• Action item:
Below are the records. List every line holding the word "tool".

• Given records:
<<<<
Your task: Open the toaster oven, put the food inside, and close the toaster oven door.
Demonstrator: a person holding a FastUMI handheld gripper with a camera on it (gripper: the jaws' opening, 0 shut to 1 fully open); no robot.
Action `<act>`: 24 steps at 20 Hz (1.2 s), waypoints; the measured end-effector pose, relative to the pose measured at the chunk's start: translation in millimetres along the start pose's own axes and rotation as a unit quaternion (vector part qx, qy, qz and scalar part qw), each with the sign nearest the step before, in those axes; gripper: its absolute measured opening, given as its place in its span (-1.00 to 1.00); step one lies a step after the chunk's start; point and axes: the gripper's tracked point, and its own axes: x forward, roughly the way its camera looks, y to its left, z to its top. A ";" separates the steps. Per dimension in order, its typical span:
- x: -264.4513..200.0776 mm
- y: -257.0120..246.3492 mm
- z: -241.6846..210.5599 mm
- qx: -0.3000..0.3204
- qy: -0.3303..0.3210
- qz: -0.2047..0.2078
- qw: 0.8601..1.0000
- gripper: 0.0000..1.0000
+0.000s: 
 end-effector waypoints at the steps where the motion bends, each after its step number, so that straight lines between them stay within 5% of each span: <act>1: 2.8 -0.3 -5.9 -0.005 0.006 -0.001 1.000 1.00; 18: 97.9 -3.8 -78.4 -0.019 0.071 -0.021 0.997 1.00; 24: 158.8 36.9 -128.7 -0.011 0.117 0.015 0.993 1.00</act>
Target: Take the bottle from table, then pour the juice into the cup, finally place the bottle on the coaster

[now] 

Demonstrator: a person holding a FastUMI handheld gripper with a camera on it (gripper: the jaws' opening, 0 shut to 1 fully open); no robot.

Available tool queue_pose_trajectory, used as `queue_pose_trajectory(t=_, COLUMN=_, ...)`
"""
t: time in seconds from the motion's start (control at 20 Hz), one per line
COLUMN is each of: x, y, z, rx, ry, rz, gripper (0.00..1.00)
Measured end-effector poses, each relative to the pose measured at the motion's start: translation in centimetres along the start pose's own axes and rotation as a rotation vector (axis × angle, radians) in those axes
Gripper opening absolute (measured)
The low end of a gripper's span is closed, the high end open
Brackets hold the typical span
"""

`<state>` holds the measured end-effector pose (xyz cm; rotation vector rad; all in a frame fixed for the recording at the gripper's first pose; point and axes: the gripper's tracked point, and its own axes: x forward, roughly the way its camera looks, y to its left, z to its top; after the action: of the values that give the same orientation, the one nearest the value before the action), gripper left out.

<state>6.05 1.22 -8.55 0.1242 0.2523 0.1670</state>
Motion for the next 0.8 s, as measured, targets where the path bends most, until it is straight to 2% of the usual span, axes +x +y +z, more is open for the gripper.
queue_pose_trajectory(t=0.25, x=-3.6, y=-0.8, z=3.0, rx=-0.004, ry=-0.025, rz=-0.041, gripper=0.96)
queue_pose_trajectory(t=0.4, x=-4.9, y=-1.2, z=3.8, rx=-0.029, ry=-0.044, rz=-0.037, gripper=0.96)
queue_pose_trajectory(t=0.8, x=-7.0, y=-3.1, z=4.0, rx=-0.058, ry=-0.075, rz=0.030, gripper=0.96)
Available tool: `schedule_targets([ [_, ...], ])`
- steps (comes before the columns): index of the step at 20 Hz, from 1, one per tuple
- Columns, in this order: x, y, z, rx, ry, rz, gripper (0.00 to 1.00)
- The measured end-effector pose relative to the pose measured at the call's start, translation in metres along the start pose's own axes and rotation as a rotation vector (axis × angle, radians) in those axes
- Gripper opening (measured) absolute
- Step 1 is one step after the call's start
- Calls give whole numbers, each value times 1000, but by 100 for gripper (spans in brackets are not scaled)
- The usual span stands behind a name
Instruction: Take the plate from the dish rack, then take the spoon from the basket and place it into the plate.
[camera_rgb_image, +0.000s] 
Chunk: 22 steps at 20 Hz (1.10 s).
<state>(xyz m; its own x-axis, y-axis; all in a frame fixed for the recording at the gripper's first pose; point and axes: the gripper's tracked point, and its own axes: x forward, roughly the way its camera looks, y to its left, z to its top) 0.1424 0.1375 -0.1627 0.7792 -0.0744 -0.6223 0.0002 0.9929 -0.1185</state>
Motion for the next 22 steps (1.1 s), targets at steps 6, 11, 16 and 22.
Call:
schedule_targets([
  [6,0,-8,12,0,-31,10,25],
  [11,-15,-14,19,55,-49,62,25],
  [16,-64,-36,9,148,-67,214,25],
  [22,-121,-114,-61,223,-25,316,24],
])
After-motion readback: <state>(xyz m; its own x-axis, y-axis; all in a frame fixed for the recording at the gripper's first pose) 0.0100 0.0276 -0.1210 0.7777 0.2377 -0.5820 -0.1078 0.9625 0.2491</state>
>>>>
• Output for this task:
Available tool queue_pose_trajectory, used as `queue_pose_trajectory(t=_, COLUMN=_, ...)`
Available tool: `schedule_targets([ [_, ...], ])`

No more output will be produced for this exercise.